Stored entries
..............................

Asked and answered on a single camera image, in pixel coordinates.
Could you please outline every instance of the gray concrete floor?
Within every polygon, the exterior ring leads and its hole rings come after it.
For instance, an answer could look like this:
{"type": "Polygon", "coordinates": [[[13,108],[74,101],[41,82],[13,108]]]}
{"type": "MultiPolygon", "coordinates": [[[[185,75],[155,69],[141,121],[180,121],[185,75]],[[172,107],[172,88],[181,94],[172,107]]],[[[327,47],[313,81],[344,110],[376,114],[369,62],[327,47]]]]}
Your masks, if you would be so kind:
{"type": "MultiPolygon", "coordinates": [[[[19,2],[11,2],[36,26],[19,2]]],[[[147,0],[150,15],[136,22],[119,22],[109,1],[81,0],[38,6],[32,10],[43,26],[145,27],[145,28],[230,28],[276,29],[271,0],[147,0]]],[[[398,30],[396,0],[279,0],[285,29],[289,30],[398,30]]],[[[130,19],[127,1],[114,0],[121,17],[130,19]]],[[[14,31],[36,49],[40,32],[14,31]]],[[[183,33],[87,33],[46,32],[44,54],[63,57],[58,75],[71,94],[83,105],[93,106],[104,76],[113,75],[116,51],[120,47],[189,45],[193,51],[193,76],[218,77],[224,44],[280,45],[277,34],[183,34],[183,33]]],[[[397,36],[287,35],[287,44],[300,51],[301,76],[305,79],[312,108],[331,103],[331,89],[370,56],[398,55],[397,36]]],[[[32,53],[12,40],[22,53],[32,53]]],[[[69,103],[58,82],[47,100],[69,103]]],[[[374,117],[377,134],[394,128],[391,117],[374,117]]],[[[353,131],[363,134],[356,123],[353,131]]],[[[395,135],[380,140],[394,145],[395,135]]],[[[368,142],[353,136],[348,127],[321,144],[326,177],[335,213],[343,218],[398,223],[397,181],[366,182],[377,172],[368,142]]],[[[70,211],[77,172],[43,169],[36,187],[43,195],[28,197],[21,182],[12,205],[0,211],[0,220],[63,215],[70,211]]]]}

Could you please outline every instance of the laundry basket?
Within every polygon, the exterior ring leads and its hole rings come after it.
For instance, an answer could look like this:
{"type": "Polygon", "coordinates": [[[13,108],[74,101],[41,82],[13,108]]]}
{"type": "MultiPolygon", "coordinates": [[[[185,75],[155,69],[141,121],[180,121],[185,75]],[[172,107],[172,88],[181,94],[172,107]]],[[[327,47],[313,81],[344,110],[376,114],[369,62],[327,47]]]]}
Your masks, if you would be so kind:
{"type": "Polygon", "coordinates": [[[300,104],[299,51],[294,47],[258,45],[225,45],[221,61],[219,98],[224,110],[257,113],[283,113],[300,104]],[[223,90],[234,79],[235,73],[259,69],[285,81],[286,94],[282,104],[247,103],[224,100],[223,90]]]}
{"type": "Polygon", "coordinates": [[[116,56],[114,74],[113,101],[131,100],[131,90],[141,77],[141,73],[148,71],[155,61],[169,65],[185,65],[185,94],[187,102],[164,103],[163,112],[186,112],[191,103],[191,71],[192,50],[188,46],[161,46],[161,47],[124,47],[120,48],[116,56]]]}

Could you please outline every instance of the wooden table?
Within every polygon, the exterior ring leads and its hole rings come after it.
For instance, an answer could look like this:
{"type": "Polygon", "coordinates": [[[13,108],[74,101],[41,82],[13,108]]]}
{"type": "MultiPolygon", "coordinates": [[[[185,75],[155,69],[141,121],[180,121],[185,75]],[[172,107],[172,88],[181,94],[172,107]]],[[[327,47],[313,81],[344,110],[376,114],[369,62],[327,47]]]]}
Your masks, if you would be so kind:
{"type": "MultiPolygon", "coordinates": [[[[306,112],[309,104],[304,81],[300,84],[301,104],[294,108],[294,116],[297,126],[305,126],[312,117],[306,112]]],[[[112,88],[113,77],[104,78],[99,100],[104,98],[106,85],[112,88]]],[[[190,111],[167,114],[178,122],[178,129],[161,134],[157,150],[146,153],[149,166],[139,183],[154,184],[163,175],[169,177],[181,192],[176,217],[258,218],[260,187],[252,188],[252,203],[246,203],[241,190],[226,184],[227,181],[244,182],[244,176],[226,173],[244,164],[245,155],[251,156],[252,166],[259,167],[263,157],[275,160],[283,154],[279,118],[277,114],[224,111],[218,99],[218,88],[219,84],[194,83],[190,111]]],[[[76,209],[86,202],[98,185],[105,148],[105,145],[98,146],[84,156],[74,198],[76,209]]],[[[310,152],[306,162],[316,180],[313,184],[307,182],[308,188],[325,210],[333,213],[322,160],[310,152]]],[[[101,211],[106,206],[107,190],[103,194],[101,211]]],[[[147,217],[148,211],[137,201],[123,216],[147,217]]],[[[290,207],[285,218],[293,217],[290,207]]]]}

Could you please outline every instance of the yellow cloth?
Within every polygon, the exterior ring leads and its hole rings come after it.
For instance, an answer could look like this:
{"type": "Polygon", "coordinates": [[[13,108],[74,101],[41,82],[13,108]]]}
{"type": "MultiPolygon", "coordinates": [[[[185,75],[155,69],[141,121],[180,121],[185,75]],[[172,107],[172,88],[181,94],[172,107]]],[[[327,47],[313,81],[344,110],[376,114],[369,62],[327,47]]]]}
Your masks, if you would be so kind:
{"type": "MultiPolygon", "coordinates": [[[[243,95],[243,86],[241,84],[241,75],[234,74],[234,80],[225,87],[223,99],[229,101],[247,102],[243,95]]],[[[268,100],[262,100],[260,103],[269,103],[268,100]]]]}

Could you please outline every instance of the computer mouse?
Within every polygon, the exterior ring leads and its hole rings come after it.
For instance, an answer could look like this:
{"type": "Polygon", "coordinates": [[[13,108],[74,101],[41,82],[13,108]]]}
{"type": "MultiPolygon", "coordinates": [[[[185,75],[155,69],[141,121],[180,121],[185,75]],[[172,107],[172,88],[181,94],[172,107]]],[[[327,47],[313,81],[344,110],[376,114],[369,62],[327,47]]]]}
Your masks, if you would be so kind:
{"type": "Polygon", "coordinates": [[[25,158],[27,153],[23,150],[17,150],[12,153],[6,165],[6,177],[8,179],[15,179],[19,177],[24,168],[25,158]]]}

..............................

Each record needs to be duplicated exactly as given.

*Exercise answer*
Asked and answered on a single camera image, in pixel coordinates.
Could you please outline every instance of the gray concrete floor?
Within every polygon, the exterior ring leads and its hole rings come after it.
For instance, an answer could look like this:
{"type": "Polygon", "coordinates": [[[13,108],[74,101],[41,82],[13,108]]]}
{"type": "MultiPolygon", "coordinates": [[[[185,75],[155,69],[141,121],[180,121],[185,75]],[[172,107],[172,88],[181,94],[172,107]]],[[[327,47],[313,81],[344,110],[376,114],[369,62],[327,47]]]]}
Your masks, if you would be so kind:
{"type": "MultiPolygon", "coordinates": [[[[19,2],[11,2],[36,26],[19,2]]],[[[147,0],[150,15],[136,22],[119,22],[109,1],[81,0],[38,6],[32,10],[43,26],[145,27],[145,28],[230,28],[276,29],[271,0],[147,0]]],[[[398,30],[396,0],[279,0],[285,29],[289,30],[398,30]]],[[[130,19],[127,1],[114,0],[121,17],[130,19]]],[[[14,31],[36,49],[40,32],[14,31]]],[[[183,33],[87,33],[46,32],[44,54],[63,57],[58,75],[71,94],[83,105],[93,106],[104,76],[113,75],[116,51],[120,47],[189,45],[193,51],[193,76],[218,77],[224,44],[280,45],[277,34],[183,34],[183,33]]],[[[397,36],[287,35],[287,44],[300,51],[301,76],[305,79],[312,108],[331,103],[331,89],[370,56],[398,55],[397,36]]],[[[32,53],[12,40],[22,53],[32,53]]],[[[69,103],[58,82],[47,100],[69,103]]],[[[374,117],[377,134],[394,128],[391,117],[374,117]]],[[[353,131],[363,134],[356,123],[353,131]]],[[[395,135],[380,140],[394,145],[395,135]]],[[[368,142],[353,136],[348,127],[321,144],[326,177],[335,213],[343,218],[398,223],[397,181],[366,182],[377,172],[368,142]]],[[[70,211],[77,172],[43,169],[36,187],[43,195],[28,197],[21,182],[12,205],[0,211],[0,220],[63,215],[70,211]]]]}

Could you please outline every instance of the laundry basket?
Within every polygon, the exterior ring leads and its hole rings come after it.
For instance, an answer could look like this:
{"type": "Polygon", "coordinates": [[[13,108],[74,101],[41,82],[13,108]]]}
{"type": "MultiPolygon", "coordinates": [[[[185,75],[155,69],[141,121],[180,121],[185,75]],[[172,107],[172,88],[181,94],[172,107]]],[[[327,47],[313,81],[344,110],[376,114],[369,62],[327,47]]]]}
Your masks, if you would be so kind:
{"type": "Polygon", "coordinates": [[[300,104],[299,51],[294,47],[258,45],[225,45],[221,61],[219,98],[224,110],[257,113],[283,113],[300,104]],[[223,90],[234,79],[235,73],[259,69],[285,81],[286,94],[282,104],[247,103],[224,100],[223,90]]]}
{"type": "Polygon", "coordinates": [[[116,56],[114,74],[113,101],[131,100],[131,90],[141,77],[141,73],[148,71],[155,61],[169,65],[185,65],[185,94],[187,102],[164,103],[163,112],[186,112],[191,103],[191,71],[192,50],[188,46],[161,46],[161,47],[124,47],[120,48],[116,56]]]}

Could you please outline every instance of the wooden table?
Within every polygon, the exterior ring leads and its hole rings come after it.
For instance, an answer could look like this:
{"type": "Polygon", "coordinates": [[[13,108],[74,101],[41,82],[13,108]]]}
{"type": "MultiPolygon", "coordinates": [[[[185,75],[155,69],[141,121],[180,121],[185,75]],[[172,107],[172,88],[181,94],[172,107]]],[[[327,47],[313,81],[344,110],[376,114],[369,62],[327,47]]]]}
Your masks, if you would be so kind:
{"type": "MultiPolygon", "coordinates": [[[[306,112],[309,104],[304,81],[300,84],[301,104],[294,108],[294,116],[297,126],[305,126],[312,117],[306,112]]],[[[112,88],[113,77],[104,78],[99,100],[104,98],[106,85],[112,88]]],[[[190,111],[167,114],[178,122],[178,129],[161,134],[157,150],[146,153],[149,166],[139,183],[154,184],[163,175],[169,177],[181,192],[176,217],[258,218],[260,187],[252,188],[252,203],[246,203],[241,190],[226,184],[227,181],[244,182],[244,176],[226,173],[244,164],[245,155],[251,156],[252,166],[259,167],[263,157],[275,160],[283,154],[279,118],[277,114],[224,111],[218,99],[218,88],[219,84],[194,83],[190,111]]],[[[76,209],[86,202],[98,185],[105,148],[105,145],[98,146],[84,156],[74,198],[76,209]]],[[[310,152],[306,162],[316,180],[313,184],[307,182],[308,188],[325,210],[333,213],[322,160],[310,152]]],[[[101,211],[106,206],[107,190],[103,194],[101,211]]],[[[147,217],[148,211],[137,201],[123,216],[147,217]]],[[[290,207],[285,218],[293,217],[290,207]]]]}

Could you please outline every instance of the yellow cloth?
Within every polygon, the exterior ring leads and its hole rings come after it.
For instance, an answer could look like this:
{"type": "Polygon", "coordinates": [[[13,108],[74,101],[41,82],[13,108]]]}
{"type": "MultiPolygon", "coordinates": [[[[185,75],[155,69],[141,121],[180,121],[185,75]],[[172,107],[172,88],[181,94],[172,107]]],[[[327,47],[313,81],[344,110],[376,114],[369,62],[327,47]]]]}
Your masks, if you would be so kind:
{"type": "MultiPolygon", "coordinates": [[[[243,95],[243,86],[241,84],[241,75],[234,74],[234,80],[225,87],[223,99],[229,101],[247,102],[243,95]]],[[[268,100],[262,100],[260,103],[269,103],[268,100]]]]}

Could you please outline every instance of the computer mouse?
Within every polygon, the exterior ring leads and its hole rings come after it.
For instance, an answer could look like this:
{"type": "Polygon", "coordinates": [[[13,108],[74,101],[41,82],[13,108]]]}
{"type": "MultiPolygon", "coordinates": [[[[185,75],[155,69],[141,121],[180,121],[185,75]],[[172,107],[172,88],[181,94],[172,107]]],[[[327,47],[313,81],[344,110],[376,114],[369,62],[327,47]]]]}
Your masks, if you would be so kind:
{"type": "Polygon", "coordinates": [[[25,158],[27,153],[23,150],[17,150],[12,153],[6,165],[6,177],[8,179],[15,179],[19,177],[24,168],[25,158]]]}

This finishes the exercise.